Free Speech Matters, Even When It’s Not Protected by the First Amendment - tomohawk
https://quillette.com/2019/08/18/free-speech-matters-even-when-its-not-protected-by-the-first-amendment/
======
eesmith
More Quillette nonsense.

Look, the First Amendment isn't only about "free speech". It also includes the
right to assembly. Quoting
[https://en.wikipedia.org/wiki/Freedom_of_assembly](https://en.wikipedia.org/wiki/Freedom_of_assembly)
, "Freedom of assembly is often used in the context of the right to protest,
while freedom of association is used in the context of labor rights and in the
Constitution of the United States is interpreted to mean both the freedom to
assemble and the freedom to join an association."

Thus, when Richwine at Quillette writes:

> "I should not have to worry that White will lobby my employer to fire me"

That's an objection to the First Amendment right to free speech. It is direct
example of White's complaint that "the “spirit of free speech” people want a
world where people can be consequence-free assholes: where there’s a set of
rules of civility and high-minded discourse that apply only to the responses
to racist billboards, not to the racist billboards themselves. This is a
legally and philosophically incoherent view and encourages, I think, people to
view free speech arguments with suspicion and contempt."

And if we replace Richwine's use of "mob" in the following ("mob" carries with
it the sense of being a "bent on riotous or destructive action", quoting
Wiktionary) with the more generic "group of people":

> "or encourage a mob to protest outside my house"

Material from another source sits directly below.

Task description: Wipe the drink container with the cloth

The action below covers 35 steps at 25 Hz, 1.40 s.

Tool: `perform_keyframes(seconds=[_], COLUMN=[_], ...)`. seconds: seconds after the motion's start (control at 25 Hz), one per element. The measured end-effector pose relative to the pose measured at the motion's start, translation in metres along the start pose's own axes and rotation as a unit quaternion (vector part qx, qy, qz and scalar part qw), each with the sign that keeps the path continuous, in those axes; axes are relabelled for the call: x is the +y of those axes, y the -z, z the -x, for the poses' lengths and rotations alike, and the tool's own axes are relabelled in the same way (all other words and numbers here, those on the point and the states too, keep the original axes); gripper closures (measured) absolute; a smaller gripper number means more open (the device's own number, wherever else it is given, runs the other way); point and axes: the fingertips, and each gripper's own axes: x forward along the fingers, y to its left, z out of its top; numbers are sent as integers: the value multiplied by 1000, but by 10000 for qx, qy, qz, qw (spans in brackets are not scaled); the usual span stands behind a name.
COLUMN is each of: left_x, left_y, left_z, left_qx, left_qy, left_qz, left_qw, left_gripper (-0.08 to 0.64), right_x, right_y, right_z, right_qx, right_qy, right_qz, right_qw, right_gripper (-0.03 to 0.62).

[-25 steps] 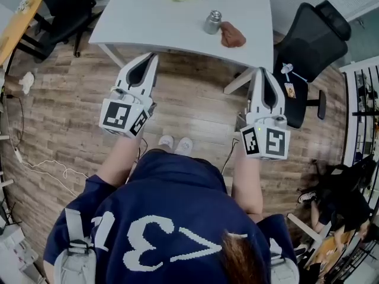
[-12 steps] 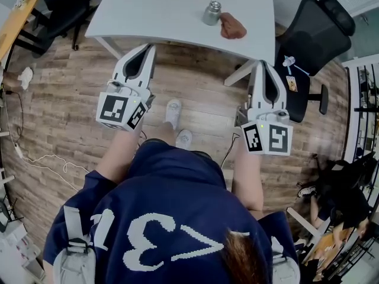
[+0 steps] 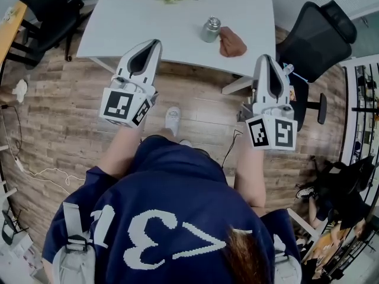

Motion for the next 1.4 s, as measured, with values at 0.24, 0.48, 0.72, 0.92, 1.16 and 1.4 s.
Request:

then it's an objection to the First Amendment right to assembly peacefully.
(There are already manner restrictions on free speech which prohibit 'riotous
or destructive action'.)

When Richwine argues:

> Of course, the First Amendment restrains only the government, but if we take
> the wisdom of it seriously we should value its principles more broadly.

we must therefore _also_ value its full set of principles, and not elevate
free speech protections above all others.

> As chilling effects go, “I would speak out, but I don’t want to risk going
> to jail” is not all that different from “I would speak out, but I don’t want
> to risk losing my friends and my livelihood.”

John Stuart Mills addressed this quite directly, in "On Liberty", saying:

"""We have a right, also, in various ways, to act upon our unfavourable
opinion of any one, not to the oppression of his individuality, but in the
exercise of ours. We are not bound, for example, to seek his society; we have
a right to avoid it (though not to parade the avoidance), for we have a right
to choose the society most acceptable to us. We have a right, and it may be
our duty, to caution others against him, if we think his example or
conversation likely to have a pernicious effect on those with whom he
associates. We may give others a preference over him in optional good offices,
except those which tend to his improvement. In these various modes a person
may suffer very severe penalties at the hands of others, for faults which
directly concern only himself; but he suffers these penalties only in so far
as they are the natural, and, as it were, the spontaneous consequences of the
faults themselves, not because they are purposely inflicted on him for the
sake of punishment."""

The "not bound .. to seek his society" means "he may lose friends." The loss
of "livelihood" can indeed be one of the "very severe penalties at the hands
of others" which Mills argues is an exercise of our own individuality.